PROBLEM REQUIREMENTS:
Below are the entries to work from; restate word for word the portion that opens with the line containing "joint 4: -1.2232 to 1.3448" and closes with the line containing "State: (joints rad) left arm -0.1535", keeping both.

————————

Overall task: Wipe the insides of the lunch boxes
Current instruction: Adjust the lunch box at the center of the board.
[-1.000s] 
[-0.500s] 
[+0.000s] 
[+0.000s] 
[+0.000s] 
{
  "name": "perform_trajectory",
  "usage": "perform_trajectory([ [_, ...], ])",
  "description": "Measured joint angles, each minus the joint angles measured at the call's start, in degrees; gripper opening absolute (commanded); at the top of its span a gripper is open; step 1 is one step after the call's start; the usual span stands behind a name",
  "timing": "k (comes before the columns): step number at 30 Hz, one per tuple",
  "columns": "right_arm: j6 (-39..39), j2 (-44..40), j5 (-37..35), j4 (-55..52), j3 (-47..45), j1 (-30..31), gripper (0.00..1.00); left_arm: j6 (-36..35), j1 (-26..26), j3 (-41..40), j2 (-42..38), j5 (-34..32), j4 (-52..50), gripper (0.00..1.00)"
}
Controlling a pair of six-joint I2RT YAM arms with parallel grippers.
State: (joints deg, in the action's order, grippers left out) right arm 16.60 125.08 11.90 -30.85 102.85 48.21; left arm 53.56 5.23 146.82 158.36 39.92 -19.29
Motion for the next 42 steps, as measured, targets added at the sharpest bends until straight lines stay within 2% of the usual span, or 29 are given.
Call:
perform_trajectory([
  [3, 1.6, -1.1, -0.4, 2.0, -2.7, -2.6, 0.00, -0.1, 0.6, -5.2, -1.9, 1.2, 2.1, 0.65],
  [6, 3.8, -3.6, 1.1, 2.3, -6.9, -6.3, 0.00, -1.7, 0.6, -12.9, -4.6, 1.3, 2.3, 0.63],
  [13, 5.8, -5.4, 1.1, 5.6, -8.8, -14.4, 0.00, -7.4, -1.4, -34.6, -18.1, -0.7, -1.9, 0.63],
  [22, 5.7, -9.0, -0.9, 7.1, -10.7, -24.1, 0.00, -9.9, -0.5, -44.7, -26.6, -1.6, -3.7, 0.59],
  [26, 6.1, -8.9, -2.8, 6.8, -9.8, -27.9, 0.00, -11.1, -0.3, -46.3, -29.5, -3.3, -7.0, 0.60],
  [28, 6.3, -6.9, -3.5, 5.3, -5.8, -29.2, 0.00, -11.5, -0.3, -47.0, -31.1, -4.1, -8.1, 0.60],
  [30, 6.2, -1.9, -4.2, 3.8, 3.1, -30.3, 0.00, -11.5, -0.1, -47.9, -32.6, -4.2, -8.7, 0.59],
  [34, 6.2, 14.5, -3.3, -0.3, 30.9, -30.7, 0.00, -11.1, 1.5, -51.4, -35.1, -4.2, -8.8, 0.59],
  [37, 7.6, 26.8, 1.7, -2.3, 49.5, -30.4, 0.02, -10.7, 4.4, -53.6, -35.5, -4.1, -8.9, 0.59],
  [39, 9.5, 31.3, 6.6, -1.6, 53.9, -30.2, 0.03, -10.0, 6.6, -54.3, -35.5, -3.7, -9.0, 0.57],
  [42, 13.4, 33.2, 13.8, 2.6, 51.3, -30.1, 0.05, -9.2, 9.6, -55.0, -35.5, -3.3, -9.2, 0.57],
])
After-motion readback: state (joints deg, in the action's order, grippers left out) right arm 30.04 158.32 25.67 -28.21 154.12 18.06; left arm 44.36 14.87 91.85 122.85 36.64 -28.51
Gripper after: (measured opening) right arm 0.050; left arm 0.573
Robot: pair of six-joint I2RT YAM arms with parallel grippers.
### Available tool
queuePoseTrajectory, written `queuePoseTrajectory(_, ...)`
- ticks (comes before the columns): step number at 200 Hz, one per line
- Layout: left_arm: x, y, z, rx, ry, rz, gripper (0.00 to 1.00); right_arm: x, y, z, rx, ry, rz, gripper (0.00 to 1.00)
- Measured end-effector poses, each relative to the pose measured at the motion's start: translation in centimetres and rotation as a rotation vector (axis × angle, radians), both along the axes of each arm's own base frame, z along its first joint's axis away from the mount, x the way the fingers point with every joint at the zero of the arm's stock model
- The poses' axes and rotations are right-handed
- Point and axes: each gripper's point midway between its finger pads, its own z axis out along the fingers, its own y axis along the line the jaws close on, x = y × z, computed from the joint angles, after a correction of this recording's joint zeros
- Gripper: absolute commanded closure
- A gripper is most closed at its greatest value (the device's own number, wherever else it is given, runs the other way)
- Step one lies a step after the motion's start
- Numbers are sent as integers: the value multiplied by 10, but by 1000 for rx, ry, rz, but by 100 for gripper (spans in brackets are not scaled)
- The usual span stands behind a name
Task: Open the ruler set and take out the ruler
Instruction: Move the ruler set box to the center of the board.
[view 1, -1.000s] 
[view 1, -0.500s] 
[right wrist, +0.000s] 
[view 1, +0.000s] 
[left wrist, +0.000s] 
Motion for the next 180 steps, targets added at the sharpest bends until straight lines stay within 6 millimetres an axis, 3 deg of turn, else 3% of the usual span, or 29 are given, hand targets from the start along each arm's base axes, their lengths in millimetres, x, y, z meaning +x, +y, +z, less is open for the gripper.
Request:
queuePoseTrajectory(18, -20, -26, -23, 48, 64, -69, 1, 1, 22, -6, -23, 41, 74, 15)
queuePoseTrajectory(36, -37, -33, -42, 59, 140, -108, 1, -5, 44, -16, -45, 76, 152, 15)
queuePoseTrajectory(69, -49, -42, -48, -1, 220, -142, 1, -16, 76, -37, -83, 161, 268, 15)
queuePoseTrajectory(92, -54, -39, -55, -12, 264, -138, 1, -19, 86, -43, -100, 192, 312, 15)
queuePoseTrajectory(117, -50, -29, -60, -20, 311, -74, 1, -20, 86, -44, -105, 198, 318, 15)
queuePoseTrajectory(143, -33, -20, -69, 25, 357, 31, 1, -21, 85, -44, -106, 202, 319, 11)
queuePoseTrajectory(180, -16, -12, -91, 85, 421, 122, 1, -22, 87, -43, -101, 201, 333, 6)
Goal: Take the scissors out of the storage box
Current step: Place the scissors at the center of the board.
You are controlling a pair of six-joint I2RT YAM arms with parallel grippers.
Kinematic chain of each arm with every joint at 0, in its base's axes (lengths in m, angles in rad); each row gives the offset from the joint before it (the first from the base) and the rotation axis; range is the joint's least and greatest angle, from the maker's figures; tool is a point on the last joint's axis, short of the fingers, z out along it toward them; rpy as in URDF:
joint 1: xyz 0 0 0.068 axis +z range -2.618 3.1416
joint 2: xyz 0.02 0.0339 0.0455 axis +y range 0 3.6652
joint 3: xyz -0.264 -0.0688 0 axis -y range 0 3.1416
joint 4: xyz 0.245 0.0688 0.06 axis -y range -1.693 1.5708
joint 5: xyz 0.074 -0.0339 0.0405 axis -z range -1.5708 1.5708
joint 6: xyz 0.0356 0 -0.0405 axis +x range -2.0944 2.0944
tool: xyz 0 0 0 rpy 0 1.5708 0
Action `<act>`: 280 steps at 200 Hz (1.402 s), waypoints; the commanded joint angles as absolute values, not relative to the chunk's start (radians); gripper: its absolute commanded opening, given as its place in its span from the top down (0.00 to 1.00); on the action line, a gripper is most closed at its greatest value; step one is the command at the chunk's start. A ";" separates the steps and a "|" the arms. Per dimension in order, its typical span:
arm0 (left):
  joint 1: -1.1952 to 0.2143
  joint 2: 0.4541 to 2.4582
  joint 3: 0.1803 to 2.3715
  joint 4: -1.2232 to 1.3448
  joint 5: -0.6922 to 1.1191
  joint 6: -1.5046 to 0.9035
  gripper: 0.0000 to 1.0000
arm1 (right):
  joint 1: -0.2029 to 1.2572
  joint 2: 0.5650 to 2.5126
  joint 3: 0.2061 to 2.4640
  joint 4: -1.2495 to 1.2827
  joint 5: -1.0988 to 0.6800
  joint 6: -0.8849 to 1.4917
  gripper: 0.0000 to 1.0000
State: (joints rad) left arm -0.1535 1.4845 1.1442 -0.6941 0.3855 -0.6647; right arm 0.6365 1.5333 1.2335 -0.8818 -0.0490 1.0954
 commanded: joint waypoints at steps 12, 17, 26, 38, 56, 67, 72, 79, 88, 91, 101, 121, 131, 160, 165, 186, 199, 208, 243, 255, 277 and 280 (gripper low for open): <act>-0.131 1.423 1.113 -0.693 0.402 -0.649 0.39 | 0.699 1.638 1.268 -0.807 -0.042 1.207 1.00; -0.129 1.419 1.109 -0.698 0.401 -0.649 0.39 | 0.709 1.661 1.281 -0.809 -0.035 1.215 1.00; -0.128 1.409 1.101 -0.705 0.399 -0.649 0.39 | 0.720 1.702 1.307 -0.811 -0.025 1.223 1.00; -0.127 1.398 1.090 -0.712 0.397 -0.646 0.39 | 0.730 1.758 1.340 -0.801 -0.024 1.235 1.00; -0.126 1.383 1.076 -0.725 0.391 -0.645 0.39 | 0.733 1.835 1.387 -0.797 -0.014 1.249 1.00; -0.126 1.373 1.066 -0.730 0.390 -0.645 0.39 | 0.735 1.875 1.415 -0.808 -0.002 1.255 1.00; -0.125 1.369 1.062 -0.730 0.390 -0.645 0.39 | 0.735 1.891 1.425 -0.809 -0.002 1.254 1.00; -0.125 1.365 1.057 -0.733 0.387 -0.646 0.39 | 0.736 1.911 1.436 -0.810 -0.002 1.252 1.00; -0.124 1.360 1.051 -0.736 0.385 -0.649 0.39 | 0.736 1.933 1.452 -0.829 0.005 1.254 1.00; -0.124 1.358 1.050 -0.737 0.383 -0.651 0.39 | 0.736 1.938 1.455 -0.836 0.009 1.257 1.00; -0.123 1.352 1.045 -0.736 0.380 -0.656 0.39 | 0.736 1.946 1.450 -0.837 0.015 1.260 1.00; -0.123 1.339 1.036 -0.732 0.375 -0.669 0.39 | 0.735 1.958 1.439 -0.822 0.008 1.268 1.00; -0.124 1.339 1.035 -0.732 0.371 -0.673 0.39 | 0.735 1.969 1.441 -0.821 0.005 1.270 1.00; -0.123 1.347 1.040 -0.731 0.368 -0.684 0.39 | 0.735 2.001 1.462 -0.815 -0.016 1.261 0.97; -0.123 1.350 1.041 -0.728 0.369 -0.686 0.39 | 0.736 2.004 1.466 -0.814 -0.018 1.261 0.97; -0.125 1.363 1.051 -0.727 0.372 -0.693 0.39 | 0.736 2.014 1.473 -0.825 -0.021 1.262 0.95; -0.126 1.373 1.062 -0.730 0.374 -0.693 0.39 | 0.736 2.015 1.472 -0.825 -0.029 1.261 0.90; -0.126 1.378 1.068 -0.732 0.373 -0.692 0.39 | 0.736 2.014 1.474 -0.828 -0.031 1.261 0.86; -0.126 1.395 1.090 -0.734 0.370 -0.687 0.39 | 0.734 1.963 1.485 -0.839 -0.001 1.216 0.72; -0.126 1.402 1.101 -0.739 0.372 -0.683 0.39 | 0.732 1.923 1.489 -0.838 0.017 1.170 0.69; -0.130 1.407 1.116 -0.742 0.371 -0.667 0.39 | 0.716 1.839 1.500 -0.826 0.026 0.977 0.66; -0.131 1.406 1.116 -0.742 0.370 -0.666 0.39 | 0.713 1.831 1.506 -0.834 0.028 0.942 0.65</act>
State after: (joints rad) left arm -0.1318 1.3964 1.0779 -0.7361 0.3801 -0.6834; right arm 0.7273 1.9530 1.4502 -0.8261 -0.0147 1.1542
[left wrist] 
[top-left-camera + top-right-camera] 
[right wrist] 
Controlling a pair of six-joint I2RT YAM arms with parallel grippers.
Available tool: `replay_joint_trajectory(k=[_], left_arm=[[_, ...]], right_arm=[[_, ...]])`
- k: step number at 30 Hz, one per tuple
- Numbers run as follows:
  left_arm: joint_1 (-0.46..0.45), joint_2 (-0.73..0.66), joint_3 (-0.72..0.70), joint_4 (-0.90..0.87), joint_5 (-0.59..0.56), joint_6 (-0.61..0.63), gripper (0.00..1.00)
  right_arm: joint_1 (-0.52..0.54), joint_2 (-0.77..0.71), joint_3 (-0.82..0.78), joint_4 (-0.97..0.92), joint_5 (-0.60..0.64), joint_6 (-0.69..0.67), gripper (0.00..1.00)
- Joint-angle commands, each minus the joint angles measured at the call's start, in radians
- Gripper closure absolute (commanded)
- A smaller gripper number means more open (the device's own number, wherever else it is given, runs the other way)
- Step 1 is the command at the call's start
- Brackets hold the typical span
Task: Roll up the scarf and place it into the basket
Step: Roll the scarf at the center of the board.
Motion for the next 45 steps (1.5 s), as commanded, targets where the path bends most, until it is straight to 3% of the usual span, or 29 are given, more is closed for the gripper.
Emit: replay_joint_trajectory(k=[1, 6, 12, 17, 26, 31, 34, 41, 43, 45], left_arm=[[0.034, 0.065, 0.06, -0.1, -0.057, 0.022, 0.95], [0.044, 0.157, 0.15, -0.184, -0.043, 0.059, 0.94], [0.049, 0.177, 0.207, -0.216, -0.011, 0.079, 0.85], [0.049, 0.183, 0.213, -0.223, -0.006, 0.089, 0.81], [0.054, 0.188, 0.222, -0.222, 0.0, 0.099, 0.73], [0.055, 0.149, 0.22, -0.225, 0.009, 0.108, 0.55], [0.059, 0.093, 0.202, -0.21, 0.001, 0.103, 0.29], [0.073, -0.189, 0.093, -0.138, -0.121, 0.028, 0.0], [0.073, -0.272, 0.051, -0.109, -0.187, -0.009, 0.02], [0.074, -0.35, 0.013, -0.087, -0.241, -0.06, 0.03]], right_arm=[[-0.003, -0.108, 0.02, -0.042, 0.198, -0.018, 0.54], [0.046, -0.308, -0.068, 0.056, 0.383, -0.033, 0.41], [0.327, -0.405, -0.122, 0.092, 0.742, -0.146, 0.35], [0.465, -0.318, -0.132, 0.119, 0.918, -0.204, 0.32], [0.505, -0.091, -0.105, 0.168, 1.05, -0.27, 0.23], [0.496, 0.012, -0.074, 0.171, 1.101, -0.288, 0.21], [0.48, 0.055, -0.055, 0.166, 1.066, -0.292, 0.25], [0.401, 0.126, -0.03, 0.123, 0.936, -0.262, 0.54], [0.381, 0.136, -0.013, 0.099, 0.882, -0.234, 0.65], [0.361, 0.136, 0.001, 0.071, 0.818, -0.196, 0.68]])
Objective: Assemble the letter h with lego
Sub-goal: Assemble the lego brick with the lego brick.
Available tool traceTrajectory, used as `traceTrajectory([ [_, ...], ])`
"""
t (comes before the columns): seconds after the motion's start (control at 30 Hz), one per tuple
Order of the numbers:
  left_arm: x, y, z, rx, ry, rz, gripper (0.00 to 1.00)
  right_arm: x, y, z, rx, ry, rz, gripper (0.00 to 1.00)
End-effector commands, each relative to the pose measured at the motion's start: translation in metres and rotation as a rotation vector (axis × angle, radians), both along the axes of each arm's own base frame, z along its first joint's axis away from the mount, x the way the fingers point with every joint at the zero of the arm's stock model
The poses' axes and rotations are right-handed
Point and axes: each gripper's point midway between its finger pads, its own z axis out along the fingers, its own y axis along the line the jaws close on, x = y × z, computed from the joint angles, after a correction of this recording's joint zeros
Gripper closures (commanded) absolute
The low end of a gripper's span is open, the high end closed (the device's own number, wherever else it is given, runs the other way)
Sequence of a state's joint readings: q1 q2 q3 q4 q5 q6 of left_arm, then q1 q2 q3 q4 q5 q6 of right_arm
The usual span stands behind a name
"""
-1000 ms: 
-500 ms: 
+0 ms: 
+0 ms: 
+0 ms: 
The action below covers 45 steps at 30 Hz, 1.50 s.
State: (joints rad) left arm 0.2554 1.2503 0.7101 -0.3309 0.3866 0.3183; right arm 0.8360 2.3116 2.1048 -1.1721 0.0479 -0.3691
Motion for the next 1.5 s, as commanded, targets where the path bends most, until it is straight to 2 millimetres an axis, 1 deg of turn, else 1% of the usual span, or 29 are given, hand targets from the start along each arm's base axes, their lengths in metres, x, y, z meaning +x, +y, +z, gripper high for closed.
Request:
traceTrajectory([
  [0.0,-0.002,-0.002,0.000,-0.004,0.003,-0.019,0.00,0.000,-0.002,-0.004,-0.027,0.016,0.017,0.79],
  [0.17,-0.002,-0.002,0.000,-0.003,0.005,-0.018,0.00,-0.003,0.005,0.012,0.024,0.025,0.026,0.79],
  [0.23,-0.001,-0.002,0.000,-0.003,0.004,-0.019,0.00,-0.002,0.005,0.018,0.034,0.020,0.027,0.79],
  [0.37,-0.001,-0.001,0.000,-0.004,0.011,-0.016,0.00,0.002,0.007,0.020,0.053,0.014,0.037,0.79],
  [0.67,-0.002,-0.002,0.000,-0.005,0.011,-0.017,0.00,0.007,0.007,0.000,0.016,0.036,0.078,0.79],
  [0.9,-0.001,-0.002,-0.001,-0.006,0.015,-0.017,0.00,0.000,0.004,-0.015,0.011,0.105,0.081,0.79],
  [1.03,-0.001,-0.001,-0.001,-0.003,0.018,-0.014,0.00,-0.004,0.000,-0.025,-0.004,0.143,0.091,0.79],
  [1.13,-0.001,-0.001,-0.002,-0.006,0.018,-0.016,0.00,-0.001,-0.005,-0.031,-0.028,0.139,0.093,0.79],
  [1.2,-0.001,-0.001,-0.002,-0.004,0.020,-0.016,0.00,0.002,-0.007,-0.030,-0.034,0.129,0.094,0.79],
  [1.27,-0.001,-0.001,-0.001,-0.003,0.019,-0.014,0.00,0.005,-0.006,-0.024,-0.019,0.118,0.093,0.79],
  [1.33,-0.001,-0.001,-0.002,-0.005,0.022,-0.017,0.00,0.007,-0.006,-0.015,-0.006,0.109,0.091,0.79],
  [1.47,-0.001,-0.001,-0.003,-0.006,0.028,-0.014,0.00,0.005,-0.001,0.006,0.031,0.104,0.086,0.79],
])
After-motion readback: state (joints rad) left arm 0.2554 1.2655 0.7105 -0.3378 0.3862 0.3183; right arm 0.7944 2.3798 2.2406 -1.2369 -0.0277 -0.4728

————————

RESPONSE AREA:
  joint 4: -1.2232 to 1.3448
  joint 5: -0.6922 to 1.1191
  joint 6: -1.5046 to 0.9035
  gripper: 0.0000 to 1.0000
arm1 (right):
  joint 1: -0.2029 to 1.2572
  joint 2: 0.5650 to 2.5126
  joint 3: 0.2061 to 2.4640
  joint 4: -1.2495 to 1.2827
  joint 5: -1.0988 to 0.6800
  joint 6: -0.8849 to 1.4917
  gripper: 0.0000 to 1.0000
State: (joints rad) left arm -0.1535 1.4845 1.1442 -0.6941 0.3855 -0.6647; right arm 0.6365 1.5333 1.2335 -0.8818 -0.0490 1.0954

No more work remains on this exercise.